→ **Task brief**: Print out the full listing exactly as it reads.

→ **Recorded data**:
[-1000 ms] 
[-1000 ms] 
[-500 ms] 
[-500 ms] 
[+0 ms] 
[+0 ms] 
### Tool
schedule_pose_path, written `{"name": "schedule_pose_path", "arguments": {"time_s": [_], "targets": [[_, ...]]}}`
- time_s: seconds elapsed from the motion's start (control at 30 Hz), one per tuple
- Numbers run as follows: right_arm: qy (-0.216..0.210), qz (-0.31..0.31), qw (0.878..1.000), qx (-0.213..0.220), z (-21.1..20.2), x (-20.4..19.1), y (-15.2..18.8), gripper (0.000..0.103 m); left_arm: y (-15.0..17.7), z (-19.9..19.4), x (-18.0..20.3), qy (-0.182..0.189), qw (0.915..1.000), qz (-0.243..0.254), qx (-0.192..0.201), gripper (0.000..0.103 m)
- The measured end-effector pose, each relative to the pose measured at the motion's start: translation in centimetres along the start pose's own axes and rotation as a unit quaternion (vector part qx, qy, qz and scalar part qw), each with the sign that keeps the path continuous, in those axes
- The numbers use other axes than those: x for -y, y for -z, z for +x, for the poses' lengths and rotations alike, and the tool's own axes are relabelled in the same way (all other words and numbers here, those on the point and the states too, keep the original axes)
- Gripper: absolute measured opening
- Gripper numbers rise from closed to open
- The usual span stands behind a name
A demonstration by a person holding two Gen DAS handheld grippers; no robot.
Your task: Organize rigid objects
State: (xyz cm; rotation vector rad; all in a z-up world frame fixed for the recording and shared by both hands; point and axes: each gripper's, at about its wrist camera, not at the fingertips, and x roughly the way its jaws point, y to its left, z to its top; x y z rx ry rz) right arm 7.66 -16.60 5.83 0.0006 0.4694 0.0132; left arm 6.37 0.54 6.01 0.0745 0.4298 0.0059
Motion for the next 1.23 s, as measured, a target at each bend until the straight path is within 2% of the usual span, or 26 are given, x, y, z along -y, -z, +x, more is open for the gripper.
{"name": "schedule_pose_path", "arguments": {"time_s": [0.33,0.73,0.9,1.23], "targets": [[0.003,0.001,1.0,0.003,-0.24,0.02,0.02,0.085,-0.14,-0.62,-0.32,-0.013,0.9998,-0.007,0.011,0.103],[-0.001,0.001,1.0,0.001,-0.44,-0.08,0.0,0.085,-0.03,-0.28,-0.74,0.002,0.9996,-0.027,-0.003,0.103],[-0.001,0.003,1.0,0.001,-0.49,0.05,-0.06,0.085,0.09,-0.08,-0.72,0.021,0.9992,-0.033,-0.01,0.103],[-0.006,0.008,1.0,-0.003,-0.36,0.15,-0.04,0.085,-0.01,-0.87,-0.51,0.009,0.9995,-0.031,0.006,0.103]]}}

→ **Response box**:
[-1000 ms] 
[-1000 ms] 
[-500 ms] 
[-500 ms] 
[+0 ms] 
[+0 ms] 
### Tool
schedule_pose_path, written `{"name": "schedule_pose_path", "arguments": {"time_s": [_], "targets": [[_, ...]]}}`
- time_s: seconds elapsed from the motion's start (control at 30 Hz), one per tuple
- Numbers run as follows: right_arm: qy (-0.216..0.210), qz (-0.31..0.31), qw (0.878..1.000), qx (-0.213..0.220), z (-21.1..20.2), x (-20.4..19.1), y (-15.2..18.8), gripper (0.000..0.103 m); left_arm: y (-15.0..17.7), z (-19.9..19.4), x (-18.0..20.3), qy (-0.182..0.189), qw (0.915..1.000), qz (-0.243..0.254), qx (-0.192..0.201), gripper (0.000..0.103 m)
- The measured end-effector pose, each relative to the pose measured at the motion's start: translation in centimetres along the start pose's own axes and rotation as a unit quaternion (vector part qx, qy, qz and scalar part qw), each with the sign that keeps the path continuous, in those axes
- The numbers use other axes than those: x for -y, y for -z, z for +x, for the poses' lengths and rotations alike, and the tool's own axes are relabelled in the same way (all other words and numbers here, those on the point and the states too, keep the original axes)
- Gripper: absolute measured opening
- Gripper numbers rise from closed to open
- The usual span stands behind a name
A demonstration by a person holding two Gen DAS handheld grippers; no robot.
Your task: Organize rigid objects
State: (xyz cm; rotation vector rad; all in a z-up world frame fixed for the recording and shared by both hands; point and axes: each gripper's, at about its wrist camera, not at the fingertips, and x roughly the way its jaws point, y to its left, z to its top; x y z rx ry rz) right arm 7.66 -16.60 5.83 0.0006 0.4694 0.0132; left arm 6.37 0.54 6.01 0.0745 0.4298 0.0059
Motion for the next 1.23 s, as measured, a target at each bend until the straight path is within 2% of the usual span, or 26 are given, x, y, z along -y, -z, +x, more is open for the gripper.
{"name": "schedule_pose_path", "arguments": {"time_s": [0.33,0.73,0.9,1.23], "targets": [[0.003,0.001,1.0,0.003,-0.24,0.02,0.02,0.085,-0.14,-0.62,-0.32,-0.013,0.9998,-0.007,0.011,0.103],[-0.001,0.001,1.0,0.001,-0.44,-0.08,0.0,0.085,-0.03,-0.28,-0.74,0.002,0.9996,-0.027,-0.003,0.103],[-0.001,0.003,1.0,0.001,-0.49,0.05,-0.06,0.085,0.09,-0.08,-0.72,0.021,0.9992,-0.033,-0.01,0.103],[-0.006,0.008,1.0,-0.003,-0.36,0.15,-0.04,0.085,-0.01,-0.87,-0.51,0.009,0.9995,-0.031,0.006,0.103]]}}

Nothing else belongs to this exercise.